Kind of you to quote me, but my off-the-cuff late night ranting sure pales against your thoughtful exposition.

You've got to figure something like Huggins' bill doesn't get cooked in a vacuum, so the Senate Majority leadership (the republitards) must have been plotting it since they were slapped down in the executive session.

Anonymous said...

There is more at play with Charlie Huggins than meets the eye. ConocoPhillips will be trying to increase the risk to TransCanada by destabilizing Alaska petroleum taxation. During the coming contract negotiations, TransCanada investors will be looking for stability and predictability in Alaska petroleum product taxation. If ConocoPhillips can manipulate the legislature, cause a fight, scare the negotiations, and cause TransCanada to withdraw, they will have won.

You would think if ConocoPhillips now wanted a piece of the action in the gas pipeline, they would approach TransCanada, directly. After all, the State of Alaska has a statutory bid process, and ConocoPhillips missed it. But this is multinational petroleum power politics, and ConocoPhillips knows how to play. Charlie Huggins is in way over his head. You are right to be concerned.

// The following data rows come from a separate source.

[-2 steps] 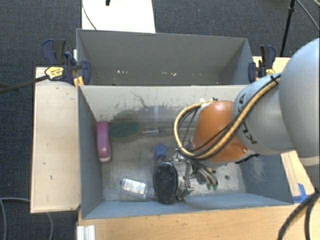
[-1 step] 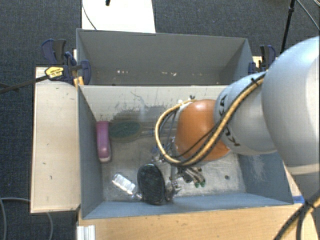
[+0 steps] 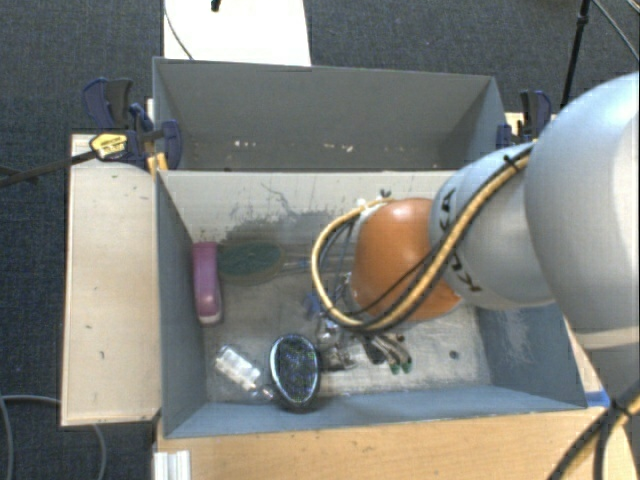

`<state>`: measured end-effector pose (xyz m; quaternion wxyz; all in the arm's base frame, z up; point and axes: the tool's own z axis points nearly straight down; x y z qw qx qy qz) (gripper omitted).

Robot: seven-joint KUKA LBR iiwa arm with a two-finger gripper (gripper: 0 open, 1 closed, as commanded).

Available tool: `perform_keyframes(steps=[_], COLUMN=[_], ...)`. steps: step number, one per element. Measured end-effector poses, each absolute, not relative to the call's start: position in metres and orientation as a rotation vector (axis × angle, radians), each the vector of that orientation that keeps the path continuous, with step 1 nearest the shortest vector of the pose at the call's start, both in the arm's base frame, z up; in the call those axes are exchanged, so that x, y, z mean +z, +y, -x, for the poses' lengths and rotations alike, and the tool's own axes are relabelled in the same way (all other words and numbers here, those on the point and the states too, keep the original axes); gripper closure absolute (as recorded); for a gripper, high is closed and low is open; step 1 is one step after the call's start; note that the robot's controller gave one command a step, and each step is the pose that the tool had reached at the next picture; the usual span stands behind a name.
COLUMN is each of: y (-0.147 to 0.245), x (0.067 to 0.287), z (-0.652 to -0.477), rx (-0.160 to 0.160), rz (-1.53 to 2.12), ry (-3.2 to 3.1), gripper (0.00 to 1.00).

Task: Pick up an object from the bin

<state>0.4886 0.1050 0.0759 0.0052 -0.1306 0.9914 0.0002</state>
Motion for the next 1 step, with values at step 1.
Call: perform_keyframes(steps=[1], y=[0.1052], x=[0.0749], z=[-0.4874], rx=[0.001], rz=[0.414], ry=[3.107], gripper=[0.00])
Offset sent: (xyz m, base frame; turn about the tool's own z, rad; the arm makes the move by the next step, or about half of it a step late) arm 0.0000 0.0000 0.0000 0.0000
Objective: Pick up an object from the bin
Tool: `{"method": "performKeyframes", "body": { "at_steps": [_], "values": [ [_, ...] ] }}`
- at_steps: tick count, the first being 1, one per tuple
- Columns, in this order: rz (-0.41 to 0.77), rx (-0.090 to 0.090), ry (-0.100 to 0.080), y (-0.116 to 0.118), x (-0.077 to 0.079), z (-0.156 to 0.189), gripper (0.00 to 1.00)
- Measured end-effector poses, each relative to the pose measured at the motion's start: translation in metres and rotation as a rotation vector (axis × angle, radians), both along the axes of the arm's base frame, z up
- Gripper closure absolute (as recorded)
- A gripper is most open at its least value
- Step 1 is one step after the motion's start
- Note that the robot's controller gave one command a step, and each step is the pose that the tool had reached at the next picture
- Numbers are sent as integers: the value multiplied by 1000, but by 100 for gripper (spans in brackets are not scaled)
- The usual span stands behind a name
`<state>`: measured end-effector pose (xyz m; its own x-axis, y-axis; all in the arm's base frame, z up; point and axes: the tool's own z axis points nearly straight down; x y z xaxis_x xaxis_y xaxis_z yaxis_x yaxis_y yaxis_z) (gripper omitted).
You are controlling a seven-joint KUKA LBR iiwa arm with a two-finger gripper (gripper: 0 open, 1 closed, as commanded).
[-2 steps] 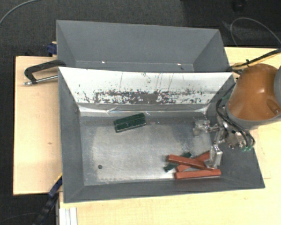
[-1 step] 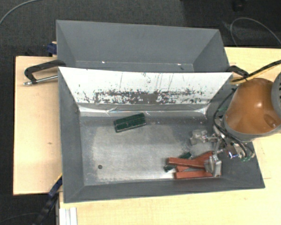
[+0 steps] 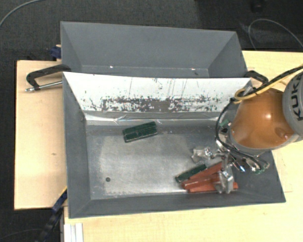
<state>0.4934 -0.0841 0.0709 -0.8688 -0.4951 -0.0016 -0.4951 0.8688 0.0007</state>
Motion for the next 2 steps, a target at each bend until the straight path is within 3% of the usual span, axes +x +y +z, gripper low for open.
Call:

None of this is a surprise. ConocoPhillips ranks third among U.S. corporate producers of air pollution. The company releases more than eight million pounds of toxic chemicals annually into the air. ConocoPhillips has also been implicated in some of the United States' worst toxic waste dumps; the Center for Public Integrity has announced that United States Environmental Protection Agency documents link ConocoPhillips to 52 Superfund sites. Overseas, the company has a track record of corruption and manipulation of foreign governments.

Look at ConocoPhillips public relations barrage, the coordinated submission of disruptive legislation in Juneau, the play to public sympathy through large donations, and the evidence from the court records in the corruption trials. There is a larger contest at play, and the game is afoot.